According to Egwuekwe, computer science is accessible to kids and they can learn it, but they need to have exposure to it, which is where CodeCrew steps in.


“Any kid can learn coding and computer science, which is why we work so hard at the state level to ensure that every elementary, middle, and high school in Tennessee not only offers computer science, but middle and high school students are required to take computer science starting in 2024,” said Egwuekwe.

While Egwuekwe believes that children can learn computer science and coding, he also believes that it is not widespread enough.
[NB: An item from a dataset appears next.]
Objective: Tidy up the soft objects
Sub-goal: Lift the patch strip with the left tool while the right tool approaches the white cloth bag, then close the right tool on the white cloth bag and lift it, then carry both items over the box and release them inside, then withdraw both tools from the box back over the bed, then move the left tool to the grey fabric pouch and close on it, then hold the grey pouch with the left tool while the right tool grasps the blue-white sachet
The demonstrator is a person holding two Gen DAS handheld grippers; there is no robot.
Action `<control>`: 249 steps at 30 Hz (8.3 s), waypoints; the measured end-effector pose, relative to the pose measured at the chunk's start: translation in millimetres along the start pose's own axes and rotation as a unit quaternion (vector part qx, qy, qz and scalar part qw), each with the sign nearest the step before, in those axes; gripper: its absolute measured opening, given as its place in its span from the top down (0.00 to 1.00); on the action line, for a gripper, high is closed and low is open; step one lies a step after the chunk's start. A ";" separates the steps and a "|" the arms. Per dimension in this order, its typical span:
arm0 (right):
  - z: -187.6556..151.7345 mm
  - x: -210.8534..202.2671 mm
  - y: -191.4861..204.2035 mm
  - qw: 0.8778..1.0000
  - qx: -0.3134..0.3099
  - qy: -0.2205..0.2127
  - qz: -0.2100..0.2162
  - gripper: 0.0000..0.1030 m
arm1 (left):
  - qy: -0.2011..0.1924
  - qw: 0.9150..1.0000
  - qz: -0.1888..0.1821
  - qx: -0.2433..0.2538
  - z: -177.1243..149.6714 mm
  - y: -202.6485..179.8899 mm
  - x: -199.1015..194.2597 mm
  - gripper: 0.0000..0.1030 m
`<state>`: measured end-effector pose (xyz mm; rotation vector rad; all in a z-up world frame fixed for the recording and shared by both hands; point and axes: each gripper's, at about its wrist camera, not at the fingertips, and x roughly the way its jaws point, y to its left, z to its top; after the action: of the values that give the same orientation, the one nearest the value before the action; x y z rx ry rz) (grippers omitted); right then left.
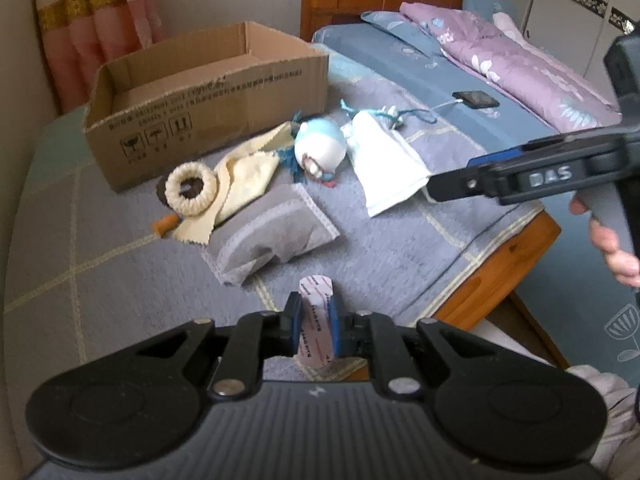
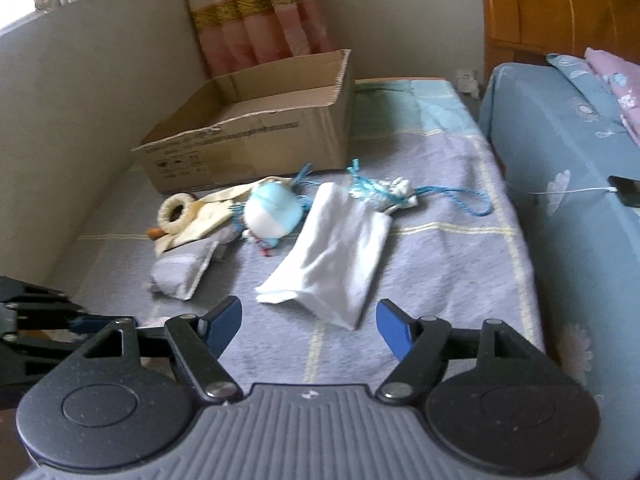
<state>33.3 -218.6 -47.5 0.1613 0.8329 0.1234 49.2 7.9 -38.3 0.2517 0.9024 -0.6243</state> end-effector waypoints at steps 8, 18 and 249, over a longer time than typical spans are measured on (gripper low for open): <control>13.6 25.6 -6.6 0.999 0.012 0.037 -0.021 0.23 | -0.014 1.000 0.004 0.008 11.5 -3.3 -17.4 0.88; 37.3 64.3 3.1 0.997 0.011 0.063 -0.034 0.15 | -0.030 1.000 0.008 0.000 20.7 2.7 -24.4 0.88; 22.2 58.8 -7.5 0.995 -0.040 0.031 -0.091 0.00 | -0.006 0.994 0.081 -0.073 29.6 8.0 50.3 0.59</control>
<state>89.4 -218.0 -77.0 0.0056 0.8996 -0.0102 96.4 -19.3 -60.7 0.1872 0.9010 -0.4075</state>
He said this is why CodeCrew works to not only expose kids to these things, but also provide mentorship for them as well.


“It’s not as accessible as it needs to be, but that is moving in a positive direction in our state,” he said.

Egwuekwe said his organization connected with the Salvation Army to do family code night events, which he describes as “two-generational events,” where kids and their parents learn and engage in coding activities.

“The kids especially, oftentimes have an opportunity to show their parents things,” said Egwuekwe. “Kids and their parents are inspired to consider and see coding and computer science as a pathway for themselves.”

As they get older, kids will have the opportunity to “see themselves as producers of technology,” while adults are presented with career changing opportunities.


According to Egwuekwe, the relationship that CodeCrew has with the Salvation Army is special because of the community that they both serve, such as kids and mothers who are “escaping the trauma of domestic violence.” “Kids are learning to code, and learning to use Scratch is a great platform for telling stories, to express themselves culturally,” said Egwuekwe. “They’re demonstrating that skill, not only that they’re learning it, but doing it in conjunction with their parents. We totally bought into this idea that when kids and their parents do these kinds of activities together, it’s reinforcing for the kids, a growth opportunity, and opening these doors, but reinforcing those bonds between the kids and their parents.”

CodeCrew was founded with the idea of convincing kids and adults from underrepresented groups to see themselves as tech producers, said Egwuekwe. He also said that the specific population of those who have been “traumatized by domestic violence,” is often overlooked, and is considered an afterthought.

“Additionally we saw we had the potential for the greatest impact,” said Egwuekwe. “This is an opportunity for kids, especially, to have a little slice of normalcy. That’s also an educational opportunity, but a slice of normalcy in what’s been undoubtedly a traumatic experience for them and their families.”

Egwuekwe said that he hopes that this event will get kids and parents excited about computer science, while also showing them that this is a “viable pathway for them.”